The interactions between stand development and pests, pathogens and abiotic events are complex and poorly understood in the context of climate change. Current yield models used in forestry typically do not account for these processes and interactions and often ignore the effect of multiple slow stressors that are having a cumulative impact on growth rates, physical damage and mortality in managed stands. Unless these impacts are accounted for in models, their yield projections will be increasingly unreliable as climate continues to change [
4]. The prediction of the future states of trees, stands and landscapes cannot be made with precision. The tools that we use or develop should incorporate and accept this inherent inability to predict precisely the future and acknowledge that changes or adaptation to known and unknown future conditions are not only something that we must accept, but rather something that has to be promoted and planned from the outset in management plans [
61]. Under this new paradigm, management interventions would not be aimed at reaching a precise objective or goal in the future but instead aimed at making sure the system (or the forest) has all of the elements to continue to change and adapt to produce desirable goods and services in the future [
62]. This new take on sustainability would focus on the avoidance of irreversible change and loss of resiliency and would ensure future options remain open [
63].
Our results clearly point to higher levels of uncertainty associated with the productivity of managed forests and thus future timber supply.
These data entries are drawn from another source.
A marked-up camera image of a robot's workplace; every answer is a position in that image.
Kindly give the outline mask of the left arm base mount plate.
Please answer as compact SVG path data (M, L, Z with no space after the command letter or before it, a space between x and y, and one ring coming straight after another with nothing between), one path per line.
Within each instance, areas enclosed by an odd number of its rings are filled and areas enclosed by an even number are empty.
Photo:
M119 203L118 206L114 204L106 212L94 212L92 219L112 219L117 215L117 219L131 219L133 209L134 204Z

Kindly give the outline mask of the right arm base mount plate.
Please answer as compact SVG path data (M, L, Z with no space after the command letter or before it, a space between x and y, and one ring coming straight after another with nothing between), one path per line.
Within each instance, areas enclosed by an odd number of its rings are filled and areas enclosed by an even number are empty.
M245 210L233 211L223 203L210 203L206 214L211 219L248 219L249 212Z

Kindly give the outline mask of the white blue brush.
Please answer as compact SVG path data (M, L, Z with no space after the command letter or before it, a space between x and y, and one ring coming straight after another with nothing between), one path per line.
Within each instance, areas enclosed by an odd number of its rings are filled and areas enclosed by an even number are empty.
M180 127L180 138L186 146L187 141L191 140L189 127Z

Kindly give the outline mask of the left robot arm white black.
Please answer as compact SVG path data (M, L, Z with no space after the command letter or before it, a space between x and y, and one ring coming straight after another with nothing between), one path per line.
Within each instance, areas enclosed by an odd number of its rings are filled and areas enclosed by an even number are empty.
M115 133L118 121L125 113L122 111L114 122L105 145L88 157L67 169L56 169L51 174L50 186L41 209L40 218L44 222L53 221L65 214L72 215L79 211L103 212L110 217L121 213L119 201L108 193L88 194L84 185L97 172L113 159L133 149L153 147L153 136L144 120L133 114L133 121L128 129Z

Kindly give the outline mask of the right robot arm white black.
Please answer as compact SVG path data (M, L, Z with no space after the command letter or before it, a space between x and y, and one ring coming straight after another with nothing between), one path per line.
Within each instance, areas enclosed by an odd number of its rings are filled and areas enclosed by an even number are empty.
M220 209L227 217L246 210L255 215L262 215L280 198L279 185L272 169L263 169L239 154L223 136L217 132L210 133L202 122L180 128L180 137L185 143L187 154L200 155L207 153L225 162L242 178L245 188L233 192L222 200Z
The fate of sub-lethally damaged trees and the timber volume they represent adds considerably to this uncertainty. Although we cannot definitively link the extensive damage that we found to the climatic changes that have already occurred we hope our work can serve as a warning which if heeded will lead to more proactive forest management decisions. Forest managers need to consider and evaluate the short- and long-term viability of specific practices in a framework that minimizes risk and reduces the chance of undesirable future outcomes.